To test the hypothesis that rural-urban differences in the odds of hospitalization would disappear in models controlling for outpatient specialty care in the previous six months, we conducted mediation analysis ( 16 ), in which a series of models were fitted. The first mediation model tested whether rurality predicted outpatient specialty care visits, adjusting for other covariates. The second model tested whether outpatient specialty visits in the previous six months reduced rural-urban differences in hospitalization rates. The third model tested whether rural and urban patients with depression differed in the rate of outpatient specialty visits. Conservative power analyses indicated that the sample of 1,151 urban patients and 304 rural patients provided 80% power with p<.05 to find an OR of 1.8 or greater for hospitalizations for physical problems and an OR of 3.2 or greater for hospitalizations for emotional problems. All statistical analyses were performed by using SAS version 9.1.

Results

Table 1 presents baseline sociodemographic, clinical, and utilization variables for the sample of 1,455 participants, subdivided into rural and urban populations. In the combined sample, 249 patients with depression (17%) were hospitalized at least once during the first year, with 222 (15%) hospitalized for physical problems and 60 (4%) hospitalized for emotional problems.

Table 1 Baseline characteristics of primary care patients with depression in 11 states, by rurality
Table 1 Baseline characteristics of primary care patients with depression in 11 states, by rurality
Enlarge table

As shown in Table 2 , compared with urban patients with depression, their rural counterparts had significantly higher odds of being hospitalized for physical problems at six months (39 patients, or 13%, versus 79 patients, or 7%; OR=1.8, 95% CI=1.2–2.8, p<.01) and for emotional problems at 18 months (11 patients, or 4%, versus 16 patients, or 2%; OR=2.3, CI=1.0–5.4, p=.05). During the first year in the study, rural patients used outpatient specialty care (119 of 291 patients, or 41%; mean±SD=7.2±17.5 visits among users) at rates comparable to those of urban patients (429 of 1,053 patients, or 41%; mean±SD=5.4±12.9 visits among users). During the second year, rural patients used outpatient specialty care (92 of 274 patients, or 34%; mean±SD=5.8±16.7 visits among users) at rates comparable to those of urban patients (285 of 992 patients, or 29%; mean±SD=4.1±13.9 visits among users).
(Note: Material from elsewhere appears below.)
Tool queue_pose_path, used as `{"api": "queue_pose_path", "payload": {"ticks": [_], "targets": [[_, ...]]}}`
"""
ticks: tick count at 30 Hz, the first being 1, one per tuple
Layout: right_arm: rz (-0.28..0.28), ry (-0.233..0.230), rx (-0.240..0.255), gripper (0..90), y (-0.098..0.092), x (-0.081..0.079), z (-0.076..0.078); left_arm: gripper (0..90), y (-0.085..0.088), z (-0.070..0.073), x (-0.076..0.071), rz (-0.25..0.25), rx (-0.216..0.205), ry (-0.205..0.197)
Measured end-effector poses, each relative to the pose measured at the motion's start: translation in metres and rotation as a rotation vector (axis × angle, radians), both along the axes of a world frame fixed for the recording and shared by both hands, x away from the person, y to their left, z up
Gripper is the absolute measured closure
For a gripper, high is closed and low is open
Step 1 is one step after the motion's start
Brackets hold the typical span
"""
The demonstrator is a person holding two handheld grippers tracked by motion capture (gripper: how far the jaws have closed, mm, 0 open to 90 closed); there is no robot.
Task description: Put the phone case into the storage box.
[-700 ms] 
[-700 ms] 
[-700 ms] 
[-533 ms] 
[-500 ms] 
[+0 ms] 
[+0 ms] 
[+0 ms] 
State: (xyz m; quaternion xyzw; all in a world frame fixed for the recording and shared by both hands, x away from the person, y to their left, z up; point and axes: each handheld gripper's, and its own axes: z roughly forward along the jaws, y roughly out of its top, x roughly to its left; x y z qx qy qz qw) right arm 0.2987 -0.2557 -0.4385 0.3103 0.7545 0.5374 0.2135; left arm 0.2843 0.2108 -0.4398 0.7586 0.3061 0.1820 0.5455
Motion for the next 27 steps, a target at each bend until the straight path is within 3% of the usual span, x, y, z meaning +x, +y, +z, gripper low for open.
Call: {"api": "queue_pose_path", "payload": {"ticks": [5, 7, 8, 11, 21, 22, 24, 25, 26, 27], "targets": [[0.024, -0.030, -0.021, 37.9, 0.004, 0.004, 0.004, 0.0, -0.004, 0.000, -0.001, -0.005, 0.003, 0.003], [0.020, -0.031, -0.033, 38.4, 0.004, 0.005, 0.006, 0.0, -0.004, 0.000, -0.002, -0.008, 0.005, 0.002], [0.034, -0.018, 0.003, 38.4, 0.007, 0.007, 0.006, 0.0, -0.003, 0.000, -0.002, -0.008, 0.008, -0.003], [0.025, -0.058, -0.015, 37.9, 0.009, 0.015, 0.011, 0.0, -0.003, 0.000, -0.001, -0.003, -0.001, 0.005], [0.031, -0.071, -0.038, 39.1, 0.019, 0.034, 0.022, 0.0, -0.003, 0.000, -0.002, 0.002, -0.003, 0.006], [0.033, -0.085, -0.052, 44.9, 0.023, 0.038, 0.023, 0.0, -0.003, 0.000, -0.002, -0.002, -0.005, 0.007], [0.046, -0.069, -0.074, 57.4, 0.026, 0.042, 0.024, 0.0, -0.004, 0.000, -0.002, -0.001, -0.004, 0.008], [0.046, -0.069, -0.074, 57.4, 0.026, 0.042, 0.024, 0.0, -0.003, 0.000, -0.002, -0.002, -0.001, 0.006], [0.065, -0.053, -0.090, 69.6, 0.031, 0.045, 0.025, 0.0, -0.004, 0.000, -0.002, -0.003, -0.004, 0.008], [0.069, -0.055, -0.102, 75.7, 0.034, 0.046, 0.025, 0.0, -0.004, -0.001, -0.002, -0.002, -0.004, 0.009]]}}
Table 2 Odds of any hospitalization during a 24-month follow-up among rural primary care patients with depression in 11 states
Table 2 Odds of any hospitalization during a 24-month follow-up among rural primary care patients with depression in 11 states
Enlarge table

Rural-urban differences in hospitalization rates for physical and emotional problems remained in models that controlled for outpatient specialty care in the previous six months.

Discussion

This study demonstrated that compared with urban patients with depression, their rural counterparts reported statistically higher odds of hospitalization for physical problems at six months after study entry and for emotional problems at 18 months. These differential hospitalization rates were not explained by differences in outpatient specialty care in the previous six months, which were statistically comparable for rural patients and urban patients. Differences in hospitalization rates between rural residents and urban residents have not been observed in analyses of all-cause hospitalizations ( 1 , 2 ).

As in the single-state study ( 3 , 4 , 5 ), compared with their urban counterparts, rural primary care patients with depression had greater odds of any hospitalization for physical problems over a one-year period. In contrast to the single-state study, this study showed that greater odds of any hospitalization for emotional problems did not appear until the second year and that rural-urban differences in any hospitalization for physical or emotional problems did not disappear in models controlling for specialty outpatient care before hospitalization. The differences between previous and current findings might be explained by different practice patterns in a single state, compared with multiple states, or by the different impact of outpatient specialty care provided when a patient is at immediate risk of hospitalization (as in the single-state study) compared with six months before hospitalization (as in the study presented here).

These findings have policy relevance for the redesign of the delivery system for rural mental health services. Although the field is far from being able to estimate optimal hospitalization rates for depressed populations, it is likely that a nontrivial proportion of these rural hospitalizations are preventable ( 17 , 18 ). "Excess" hospitalization of depressed rural populations may have dropped in the past decade. The OR of 3.0 in the single-state study dropped in the study presented here to 2.3 for hospitalization for emotional problems and 1.8 for hospitalization for physical problems. However, insurers may still be paying more money to achieve comparable outcomes among rural patients with depression. Second, because we could find no evidence that receipt of specialty care outpatient services reduces the odds of greater hospitalization in rural populations, insurers may wish to explore providing integrated depression care management to reduce potentially unnecessary hospitalizations initiated by the primary care provider.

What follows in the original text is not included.